Aside from the installation of a dewatering machine within the plant, she claimed that the city is on the verge of implementing the construction of a P25 million septage project in the area to allow the all-out acceptance of sewerage connections to reduce the pollutants entering the Balili river, especially in the Baguio side of the river system, where the project is expected to be completed by December.
Lacsamana revealed that the multi-million rehabilitation cost of the treatment plant waste water will increase its capacity at a rate of 20 cubic meters per operating time, an added capacity to the already overloaded sewerage treatment plant.
Based on data obtained from the CEPMO, the inflow of waste water to the plant is 12,000 cubic meters per day contrary to its designed capacity to treat only 8,600 cubic meters per day of waste water from the city’s various connections.

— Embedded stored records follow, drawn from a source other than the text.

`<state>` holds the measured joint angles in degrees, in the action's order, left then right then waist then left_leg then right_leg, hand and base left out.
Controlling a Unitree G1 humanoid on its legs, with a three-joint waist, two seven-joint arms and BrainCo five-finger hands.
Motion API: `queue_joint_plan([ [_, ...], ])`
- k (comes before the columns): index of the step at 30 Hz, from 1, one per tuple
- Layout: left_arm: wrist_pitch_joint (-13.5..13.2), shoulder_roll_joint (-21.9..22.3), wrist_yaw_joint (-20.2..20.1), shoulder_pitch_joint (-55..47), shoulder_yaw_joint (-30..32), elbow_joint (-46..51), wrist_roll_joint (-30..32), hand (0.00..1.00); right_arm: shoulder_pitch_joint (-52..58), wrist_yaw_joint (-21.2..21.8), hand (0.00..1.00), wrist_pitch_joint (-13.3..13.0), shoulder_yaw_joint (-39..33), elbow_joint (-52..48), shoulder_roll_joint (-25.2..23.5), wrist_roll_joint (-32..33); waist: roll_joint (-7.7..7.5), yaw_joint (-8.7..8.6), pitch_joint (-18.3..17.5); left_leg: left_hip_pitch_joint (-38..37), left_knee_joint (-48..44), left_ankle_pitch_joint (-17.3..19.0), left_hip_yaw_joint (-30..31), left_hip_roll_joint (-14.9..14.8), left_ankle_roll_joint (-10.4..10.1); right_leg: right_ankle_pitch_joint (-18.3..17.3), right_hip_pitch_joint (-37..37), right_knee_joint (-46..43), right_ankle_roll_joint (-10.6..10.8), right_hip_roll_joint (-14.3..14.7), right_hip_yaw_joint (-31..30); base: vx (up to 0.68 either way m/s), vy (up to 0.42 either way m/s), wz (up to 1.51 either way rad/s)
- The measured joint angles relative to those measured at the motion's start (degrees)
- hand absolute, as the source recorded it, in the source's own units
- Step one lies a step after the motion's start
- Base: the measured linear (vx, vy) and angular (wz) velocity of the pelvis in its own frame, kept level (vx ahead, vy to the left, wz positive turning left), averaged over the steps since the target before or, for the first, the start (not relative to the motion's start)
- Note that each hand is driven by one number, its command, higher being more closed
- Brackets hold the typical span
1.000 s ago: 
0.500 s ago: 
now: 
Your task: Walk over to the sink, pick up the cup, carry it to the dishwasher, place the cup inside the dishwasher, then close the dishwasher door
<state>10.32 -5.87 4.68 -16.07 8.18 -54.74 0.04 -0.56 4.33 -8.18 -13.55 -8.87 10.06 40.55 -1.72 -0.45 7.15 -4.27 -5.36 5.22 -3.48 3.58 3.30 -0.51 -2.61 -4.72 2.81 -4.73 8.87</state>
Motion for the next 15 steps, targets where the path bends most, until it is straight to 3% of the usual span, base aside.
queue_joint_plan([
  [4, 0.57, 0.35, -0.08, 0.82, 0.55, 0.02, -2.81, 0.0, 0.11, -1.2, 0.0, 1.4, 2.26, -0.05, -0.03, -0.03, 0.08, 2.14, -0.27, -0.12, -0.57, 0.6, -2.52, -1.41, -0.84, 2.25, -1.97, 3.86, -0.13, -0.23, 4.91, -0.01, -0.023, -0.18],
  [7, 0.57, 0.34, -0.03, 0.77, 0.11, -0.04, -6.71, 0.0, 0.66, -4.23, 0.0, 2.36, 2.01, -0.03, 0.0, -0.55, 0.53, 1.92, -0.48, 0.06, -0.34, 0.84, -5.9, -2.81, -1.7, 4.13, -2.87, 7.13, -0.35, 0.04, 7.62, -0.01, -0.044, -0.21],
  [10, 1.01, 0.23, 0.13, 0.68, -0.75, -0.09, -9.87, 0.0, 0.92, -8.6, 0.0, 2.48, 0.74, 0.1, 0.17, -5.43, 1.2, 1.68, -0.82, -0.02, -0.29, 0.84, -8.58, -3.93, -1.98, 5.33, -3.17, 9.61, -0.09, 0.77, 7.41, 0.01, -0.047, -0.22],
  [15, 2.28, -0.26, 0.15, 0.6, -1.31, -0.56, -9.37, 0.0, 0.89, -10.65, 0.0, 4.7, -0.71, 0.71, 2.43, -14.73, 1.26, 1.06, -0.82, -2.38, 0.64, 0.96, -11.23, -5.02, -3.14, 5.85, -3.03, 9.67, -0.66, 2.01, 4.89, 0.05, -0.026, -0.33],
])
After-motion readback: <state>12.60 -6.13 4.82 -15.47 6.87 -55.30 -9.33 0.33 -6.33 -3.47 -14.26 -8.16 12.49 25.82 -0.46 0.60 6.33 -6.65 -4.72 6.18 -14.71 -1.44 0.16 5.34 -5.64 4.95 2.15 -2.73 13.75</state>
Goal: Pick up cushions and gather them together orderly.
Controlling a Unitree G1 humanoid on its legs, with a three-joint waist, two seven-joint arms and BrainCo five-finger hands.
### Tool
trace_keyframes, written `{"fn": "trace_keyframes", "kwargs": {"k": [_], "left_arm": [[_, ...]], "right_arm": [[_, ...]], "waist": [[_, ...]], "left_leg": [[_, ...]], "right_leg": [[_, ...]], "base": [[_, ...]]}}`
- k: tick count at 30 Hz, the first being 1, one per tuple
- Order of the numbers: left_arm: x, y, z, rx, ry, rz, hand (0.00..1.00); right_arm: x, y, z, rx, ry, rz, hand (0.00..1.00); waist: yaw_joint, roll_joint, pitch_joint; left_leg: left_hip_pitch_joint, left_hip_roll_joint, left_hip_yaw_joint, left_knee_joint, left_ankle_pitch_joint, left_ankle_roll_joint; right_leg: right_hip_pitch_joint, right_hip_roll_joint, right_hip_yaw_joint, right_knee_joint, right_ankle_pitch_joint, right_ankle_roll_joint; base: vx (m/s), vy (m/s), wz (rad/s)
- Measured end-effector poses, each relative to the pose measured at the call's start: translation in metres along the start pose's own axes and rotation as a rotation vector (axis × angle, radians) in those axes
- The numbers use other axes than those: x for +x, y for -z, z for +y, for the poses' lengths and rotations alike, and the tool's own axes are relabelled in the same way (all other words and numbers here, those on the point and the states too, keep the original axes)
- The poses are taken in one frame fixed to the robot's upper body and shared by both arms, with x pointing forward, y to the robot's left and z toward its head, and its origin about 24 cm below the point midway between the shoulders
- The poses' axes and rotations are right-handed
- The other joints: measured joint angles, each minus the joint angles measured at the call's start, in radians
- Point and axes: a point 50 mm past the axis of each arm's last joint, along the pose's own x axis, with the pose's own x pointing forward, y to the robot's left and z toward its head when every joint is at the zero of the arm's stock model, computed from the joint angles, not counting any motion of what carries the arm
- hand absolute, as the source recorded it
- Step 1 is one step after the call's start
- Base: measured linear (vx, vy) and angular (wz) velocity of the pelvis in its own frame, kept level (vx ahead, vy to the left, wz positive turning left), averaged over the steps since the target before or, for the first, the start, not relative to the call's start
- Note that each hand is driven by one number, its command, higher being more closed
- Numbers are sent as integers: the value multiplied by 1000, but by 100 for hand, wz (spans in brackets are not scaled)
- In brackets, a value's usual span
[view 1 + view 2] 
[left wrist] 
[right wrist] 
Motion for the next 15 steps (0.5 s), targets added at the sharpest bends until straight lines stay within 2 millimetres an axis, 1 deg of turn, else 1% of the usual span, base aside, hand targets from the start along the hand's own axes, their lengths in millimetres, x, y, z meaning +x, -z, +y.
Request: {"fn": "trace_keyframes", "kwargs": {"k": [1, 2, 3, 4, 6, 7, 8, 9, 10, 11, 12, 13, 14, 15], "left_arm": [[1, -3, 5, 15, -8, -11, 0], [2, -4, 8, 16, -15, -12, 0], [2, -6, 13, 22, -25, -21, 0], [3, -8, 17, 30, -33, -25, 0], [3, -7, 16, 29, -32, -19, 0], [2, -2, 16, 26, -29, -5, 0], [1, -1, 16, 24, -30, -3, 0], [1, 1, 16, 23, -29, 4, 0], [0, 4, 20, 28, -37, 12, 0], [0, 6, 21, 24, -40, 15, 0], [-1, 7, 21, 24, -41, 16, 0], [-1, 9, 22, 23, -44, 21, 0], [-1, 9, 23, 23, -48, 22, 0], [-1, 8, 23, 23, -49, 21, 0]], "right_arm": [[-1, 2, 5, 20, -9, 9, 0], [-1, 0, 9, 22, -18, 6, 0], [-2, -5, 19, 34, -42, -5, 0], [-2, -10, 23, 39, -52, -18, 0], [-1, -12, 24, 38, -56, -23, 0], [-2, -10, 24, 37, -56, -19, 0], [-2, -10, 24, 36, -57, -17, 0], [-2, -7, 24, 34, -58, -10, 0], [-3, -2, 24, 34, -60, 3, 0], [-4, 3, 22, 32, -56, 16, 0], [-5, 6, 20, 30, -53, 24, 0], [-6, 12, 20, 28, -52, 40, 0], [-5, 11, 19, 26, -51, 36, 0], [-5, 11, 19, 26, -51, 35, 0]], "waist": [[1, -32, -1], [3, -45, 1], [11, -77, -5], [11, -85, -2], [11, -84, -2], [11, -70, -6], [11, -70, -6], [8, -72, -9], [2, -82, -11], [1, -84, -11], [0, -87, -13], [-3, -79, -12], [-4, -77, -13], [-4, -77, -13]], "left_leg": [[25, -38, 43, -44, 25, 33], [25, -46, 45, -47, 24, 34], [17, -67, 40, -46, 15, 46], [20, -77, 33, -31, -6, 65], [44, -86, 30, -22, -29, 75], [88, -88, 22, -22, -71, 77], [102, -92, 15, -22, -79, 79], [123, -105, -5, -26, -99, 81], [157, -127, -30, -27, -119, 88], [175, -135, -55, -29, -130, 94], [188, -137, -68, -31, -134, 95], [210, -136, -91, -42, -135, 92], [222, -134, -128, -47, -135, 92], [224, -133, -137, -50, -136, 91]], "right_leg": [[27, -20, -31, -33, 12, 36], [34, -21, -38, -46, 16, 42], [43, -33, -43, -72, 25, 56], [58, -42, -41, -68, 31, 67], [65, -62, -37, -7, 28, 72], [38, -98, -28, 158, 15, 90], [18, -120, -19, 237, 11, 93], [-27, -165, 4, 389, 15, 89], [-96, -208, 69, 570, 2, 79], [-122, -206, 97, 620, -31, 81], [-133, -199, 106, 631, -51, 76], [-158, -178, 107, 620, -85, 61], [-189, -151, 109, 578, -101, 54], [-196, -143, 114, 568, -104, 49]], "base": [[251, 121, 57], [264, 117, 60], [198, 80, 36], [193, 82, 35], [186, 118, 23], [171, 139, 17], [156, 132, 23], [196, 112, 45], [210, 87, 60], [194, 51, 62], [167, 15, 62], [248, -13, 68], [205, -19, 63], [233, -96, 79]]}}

Part of the city’s long-term projects, Lacsamana disclosed, is the put up of four satellite septage treatment plants in the different parts of the city, specifically along the Balili, Bued, Galiano and Ambalanga rivers, to help in treating the increasing volume of sewerage waste water from the increasing number of households in the city.
Lacsamana claimed one of the upcoming projects of the local government, in coordination with the Department of Public Works and Highways (DPWH), is the construction of a P140 million sewerage treatment plant within the City Camp area to treat waste water from 16 surrounding barangays in the area.
However, she admitted there are three structures in the area directly affected by the project and the concerned government agencies and the local government are doing the appropriate interventions to realize the environmentally friendly project while addressing the issue of the structures affected by the project.
“We are just awaiting for the funding for the project from the DPWH. We hope that the funds will be included in the agency’s budget next year so that the put up and operation of the plant will help address our problem in the wayward disposal of sewerage waste water not only from the households, but also from the commercial establishments around the city,” Lacsamana stressed.
The city’s environment officer claimed that once all the short, medium and long-term interventions will be put in place by the concerned agencies and the local government, there should be minimal problems in the disposal of the city’s sewerage waste water because all the appropriate facilities and the state-of-the-art units of equipment shall have been in place even with a larger population of residents in the coming years.